◆ PROBLEM TO SOLVE: The full set of entries below, restated word for word and stripped of images, is the expected result.

◆ DATA SUPPLIED:
::::::::::
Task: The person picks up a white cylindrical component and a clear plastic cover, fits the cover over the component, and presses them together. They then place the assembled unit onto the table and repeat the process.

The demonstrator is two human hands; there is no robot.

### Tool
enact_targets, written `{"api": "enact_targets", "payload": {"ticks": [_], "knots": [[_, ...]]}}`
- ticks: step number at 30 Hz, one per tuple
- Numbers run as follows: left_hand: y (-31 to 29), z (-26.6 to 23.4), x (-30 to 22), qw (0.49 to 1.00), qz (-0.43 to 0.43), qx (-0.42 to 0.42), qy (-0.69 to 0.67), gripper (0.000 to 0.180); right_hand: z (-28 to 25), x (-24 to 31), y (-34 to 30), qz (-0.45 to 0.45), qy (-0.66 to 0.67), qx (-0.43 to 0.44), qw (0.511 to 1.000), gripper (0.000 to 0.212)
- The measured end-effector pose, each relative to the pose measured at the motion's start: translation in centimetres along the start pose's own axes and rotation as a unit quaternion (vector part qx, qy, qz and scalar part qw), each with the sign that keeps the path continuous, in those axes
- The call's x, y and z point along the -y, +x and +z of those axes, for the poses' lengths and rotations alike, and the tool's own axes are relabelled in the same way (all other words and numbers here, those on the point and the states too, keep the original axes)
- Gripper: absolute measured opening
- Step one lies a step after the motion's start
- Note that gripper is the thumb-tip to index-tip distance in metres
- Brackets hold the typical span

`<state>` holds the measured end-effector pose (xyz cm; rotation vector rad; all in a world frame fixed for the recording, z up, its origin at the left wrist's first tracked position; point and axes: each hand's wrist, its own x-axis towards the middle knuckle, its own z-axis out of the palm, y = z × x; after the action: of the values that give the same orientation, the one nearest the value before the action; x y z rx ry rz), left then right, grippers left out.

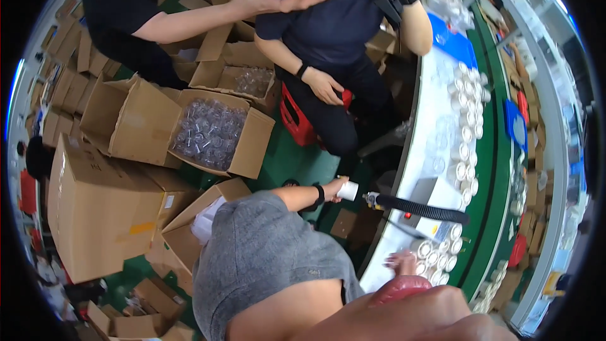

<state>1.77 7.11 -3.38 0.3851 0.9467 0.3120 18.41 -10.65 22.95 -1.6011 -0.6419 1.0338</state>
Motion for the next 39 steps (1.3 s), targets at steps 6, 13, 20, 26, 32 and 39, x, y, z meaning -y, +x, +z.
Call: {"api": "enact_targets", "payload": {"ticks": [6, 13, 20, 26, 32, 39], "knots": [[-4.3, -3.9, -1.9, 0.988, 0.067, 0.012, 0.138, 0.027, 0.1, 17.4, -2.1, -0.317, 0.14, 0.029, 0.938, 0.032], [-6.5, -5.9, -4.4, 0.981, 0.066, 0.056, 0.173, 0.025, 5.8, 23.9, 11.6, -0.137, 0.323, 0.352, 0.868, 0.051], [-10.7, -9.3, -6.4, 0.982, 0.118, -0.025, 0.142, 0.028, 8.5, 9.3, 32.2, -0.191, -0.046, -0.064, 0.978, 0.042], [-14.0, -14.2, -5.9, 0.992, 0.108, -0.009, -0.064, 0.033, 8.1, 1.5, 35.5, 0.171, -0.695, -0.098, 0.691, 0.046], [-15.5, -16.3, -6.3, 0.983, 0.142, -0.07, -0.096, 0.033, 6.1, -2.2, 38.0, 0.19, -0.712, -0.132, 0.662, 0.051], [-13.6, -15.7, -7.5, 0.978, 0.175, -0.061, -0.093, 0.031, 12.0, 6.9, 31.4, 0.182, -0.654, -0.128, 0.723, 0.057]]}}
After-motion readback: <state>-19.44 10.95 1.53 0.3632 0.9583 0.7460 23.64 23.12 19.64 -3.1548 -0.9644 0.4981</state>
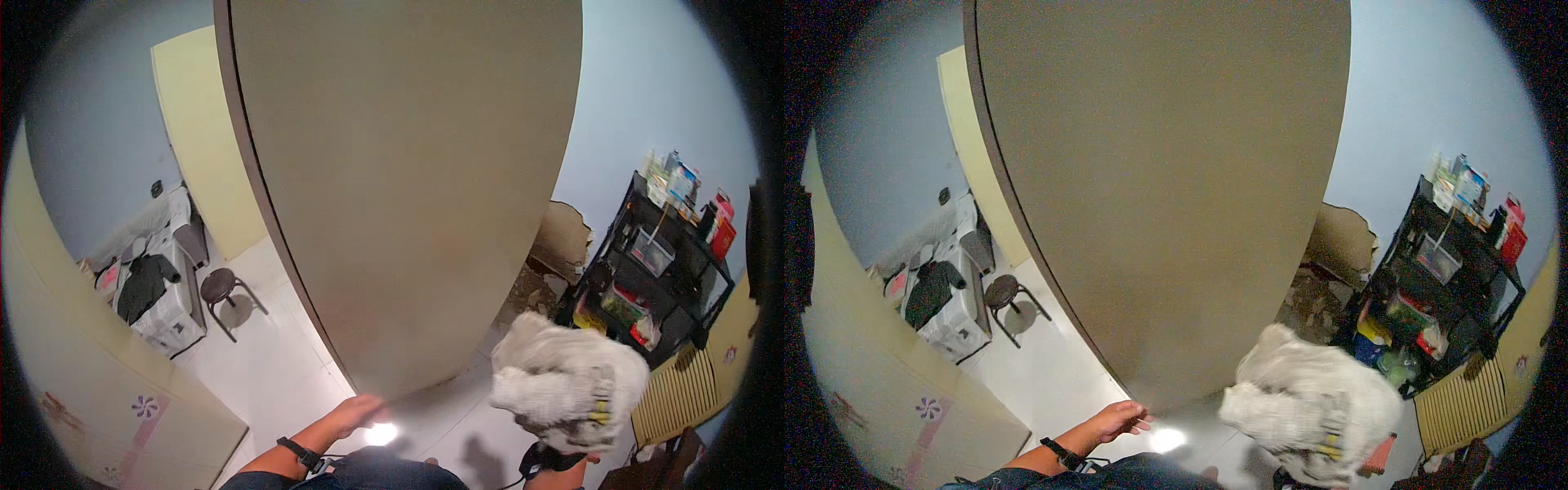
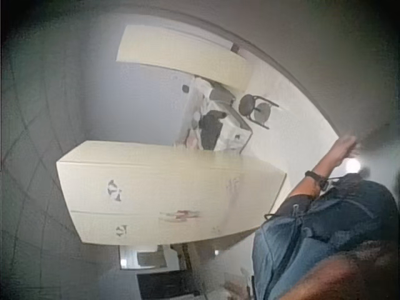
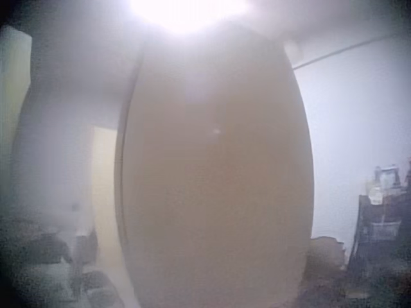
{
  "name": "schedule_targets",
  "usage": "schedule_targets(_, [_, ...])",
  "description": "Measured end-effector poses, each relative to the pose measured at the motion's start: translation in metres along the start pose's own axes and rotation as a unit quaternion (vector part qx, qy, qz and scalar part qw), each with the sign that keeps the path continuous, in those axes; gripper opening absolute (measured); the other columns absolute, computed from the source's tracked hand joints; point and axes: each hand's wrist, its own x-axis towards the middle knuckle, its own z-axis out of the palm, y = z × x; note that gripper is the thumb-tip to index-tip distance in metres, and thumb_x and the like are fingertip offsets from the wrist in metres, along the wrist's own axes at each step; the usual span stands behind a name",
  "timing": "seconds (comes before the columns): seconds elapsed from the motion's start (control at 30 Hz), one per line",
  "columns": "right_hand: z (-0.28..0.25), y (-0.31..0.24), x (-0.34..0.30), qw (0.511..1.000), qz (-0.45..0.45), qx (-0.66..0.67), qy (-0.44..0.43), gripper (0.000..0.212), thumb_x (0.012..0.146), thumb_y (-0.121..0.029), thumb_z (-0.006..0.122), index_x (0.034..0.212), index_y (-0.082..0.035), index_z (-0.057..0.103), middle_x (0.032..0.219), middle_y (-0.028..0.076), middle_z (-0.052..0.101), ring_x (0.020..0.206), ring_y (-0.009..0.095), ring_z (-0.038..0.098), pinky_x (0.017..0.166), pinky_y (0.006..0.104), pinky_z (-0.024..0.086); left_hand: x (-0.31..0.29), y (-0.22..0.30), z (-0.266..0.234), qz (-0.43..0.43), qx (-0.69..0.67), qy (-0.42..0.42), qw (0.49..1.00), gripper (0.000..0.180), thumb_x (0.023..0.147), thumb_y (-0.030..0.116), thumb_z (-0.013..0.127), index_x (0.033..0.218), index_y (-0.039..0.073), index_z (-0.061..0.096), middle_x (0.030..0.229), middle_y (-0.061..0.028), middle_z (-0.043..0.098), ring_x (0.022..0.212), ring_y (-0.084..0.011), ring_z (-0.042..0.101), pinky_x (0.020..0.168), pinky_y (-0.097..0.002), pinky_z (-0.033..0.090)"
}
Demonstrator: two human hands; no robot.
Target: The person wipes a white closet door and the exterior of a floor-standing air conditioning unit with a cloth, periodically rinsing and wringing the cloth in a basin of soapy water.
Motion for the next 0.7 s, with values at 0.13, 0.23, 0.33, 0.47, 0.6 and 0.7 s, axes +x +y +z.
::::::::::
◆ REPLY:
Task: The person picks up a white cylindrical component and a clear plastic cover, fits the cover over the component, and presses them together. They then place the assembled unit onto the table and repeat the process.

The demonstrator is two human hands; there is no robot.

### Tool
enact_targets, written `{"api": "enact_targets", "payload": {"ticks": [_], "knots": [[_, ...]]}}`
- ticks: step number at 30 Hz, one per tuple
- Numbers run as follows: left_hand: y (-31 to 29), z (-26.6 to 23.4), x (-30 to 22), qw (0.49 to 1.00), qz (-0.43 to 0.43), qx (-0.42 to 0.42), qy (-0.69 to 0.67), gripper (0.000 to 0.180); right_hand: z (-28 to 25), x (-24 to 31), y (-34 to 30), qz (-0.45 to 0.45), qy (-0.66 to 0.67), qx (-0.43 to 0.44), qw (0.511 to 1.000), gripper (0.000 to 0.212)
- The measured end-effector pose, each relative to the pose measured at the motion's start: translation in centimetres along the start pose's own axes and rotation as a unit quaternion (vector part qx, qy, qz and scalar part qw), each with the sign that keeps the path continuous, in those axes
- The call's x, y and z point along the -y, +x and +z of those axes, for the poses' lengths and rotations alike, and the tool's own axes are relabelled in the same way (all other words and numbers here, those on the point and the states too, keep the original axes)
- Gripper: absolute measured opening
- Step one lies a step after the motion's start
- Note that gripper is the thumb-tip to index-tip distance in metres
- Brackets hold the typical span

`<state>` holds the measured end-effector pose (xyz cm; rotation vector rad; all in a world frame fixed for the recording, z up, its origin at the left wrist's first tracked position; point and axes: each hand's wrist, its own x-axis towards the middle knuckle, its own z-axis out of the palm, y = z × x; after the action: of the values that give the same orientation, the one nearest the value before the action; x y z rx ry rz), left then right, grippers left out.


<state>1.77 7.11 -3.38 0.3851 0.9467 0.3120 18.41 -10.65 22.95 -1.6011 -0.6419 1.0338</state>
Motion for the next 39 steps (1.3 s), targets at steps 6, 13, 20, 26, 32 and 39, x, y, z meaning -y, +x, +z.
Call: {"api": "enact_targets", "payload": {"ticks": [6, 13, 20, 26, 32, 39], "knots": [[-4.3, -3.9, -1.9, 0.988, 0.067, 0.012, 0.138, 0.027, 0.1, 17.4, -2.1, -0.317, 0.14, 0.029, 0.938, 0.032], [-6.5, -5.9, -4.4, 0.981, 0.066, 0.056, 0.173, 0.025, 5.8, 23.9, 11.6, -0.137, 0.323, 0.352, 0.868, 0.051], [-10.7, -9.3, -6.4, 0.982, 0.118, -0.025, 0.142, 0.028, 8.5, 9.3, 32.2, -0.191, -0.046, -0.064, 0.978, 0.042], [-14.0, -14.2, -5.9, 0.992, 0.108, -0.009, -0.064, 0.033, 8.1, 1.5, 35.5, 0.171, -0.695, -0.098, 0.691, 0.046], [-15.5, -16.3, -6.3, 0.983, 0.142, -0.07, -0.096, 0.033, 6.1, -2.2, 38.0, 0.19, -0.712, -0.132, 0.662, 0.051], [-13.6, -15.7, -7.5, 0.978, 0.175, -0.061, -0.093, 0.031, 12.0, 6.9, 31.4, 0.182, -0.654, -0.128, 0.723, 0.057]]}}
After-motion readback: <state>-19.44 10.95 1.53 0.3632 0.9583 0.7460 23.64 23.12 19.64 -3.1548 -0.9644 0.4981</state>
{
  "name": "schedule_targets",
  "usage": "schedule_targets(_, [_, ...])",
  "description": "Measured end-effector poses, each relative to the pose measured at the motion's start: translation in metres along the start pose's own axes and rotation as a unit quaternion (vector part qx, qy, qz and scalar part qw), each with the sign that keeps the path continuous, in those axes; gripper opening absolute (measured); the other columns absolute, computed from the source's tracked hand joints; point and axes: each hand's wrist, its own x-axis towards the middle knuckle, its own z-axis out of the palm, y = z × x; note that gripper is the thumb-tip to index-tip distance in metres, and thumb_x and the like are fingertip offsets from the wrist in metres, along the wrist's own axes at each step; the usual span stands behind a name",
  "timing": "seconds (comes before the columns): seconds elapsed from the motion's start (control at 30 Hz), one per line",
  "columns": "right_hand: z (-0.28..0.25), y (-0.31..0.24), x (-0.34..0.30), qw (0.511..1.000), qz (-0.45..0.45), qx (-0.66..0.67), qy (-0.44..0.43), gripper (0.000..0.212), thumb_x (0.012..0.146), thumb_y (-0.121..0.029), thumb_z (-0.006..0.122), index_x (0.034..0.212), index_y (-0.082..0.035), index_z (-0.057..0.103), middle_x (0.032..0.219), middle_y (-0.028..0.076), middle_z (-0.052..0.101), ring_x (0.020..0.206), ring_y (-0.009..0.095), ring_z (-0.038..0.098), pinky_x (0.017..0.166), pinky_y (0.006..0.104), pinky_z (-0.024..0.086); left_hand: x (-0.31..0.29), y (-0.22..0.30), z (-0.266..0.234), qz (-0.43..0.43), qx (-0.69..0.67), qy (-0.42..0.42), qw (0.49..1.00), gripper (0.000..0.180), thumb_x (0.023..0.147), thumb_y (-0.030..0.116), thumb_z (-0.013..0.127), index_x (0.033..0.218), index_y (-0.039..0.073), index_z (-0.061..0.096), middle_x (0.030..0.229), middle_y (-0.061..0.028), middle_z (-0.043..0.098), ring_x (0.022..0.212), ring_y (-0.084..0.011), ring_z (-0.042..0.101), pinky_x (0.020..0.168), pinky_y (-0.097..0.002), pinky_z (-0.033..0.090)"
}
Demonstrator: two human hands; no robot.
Target: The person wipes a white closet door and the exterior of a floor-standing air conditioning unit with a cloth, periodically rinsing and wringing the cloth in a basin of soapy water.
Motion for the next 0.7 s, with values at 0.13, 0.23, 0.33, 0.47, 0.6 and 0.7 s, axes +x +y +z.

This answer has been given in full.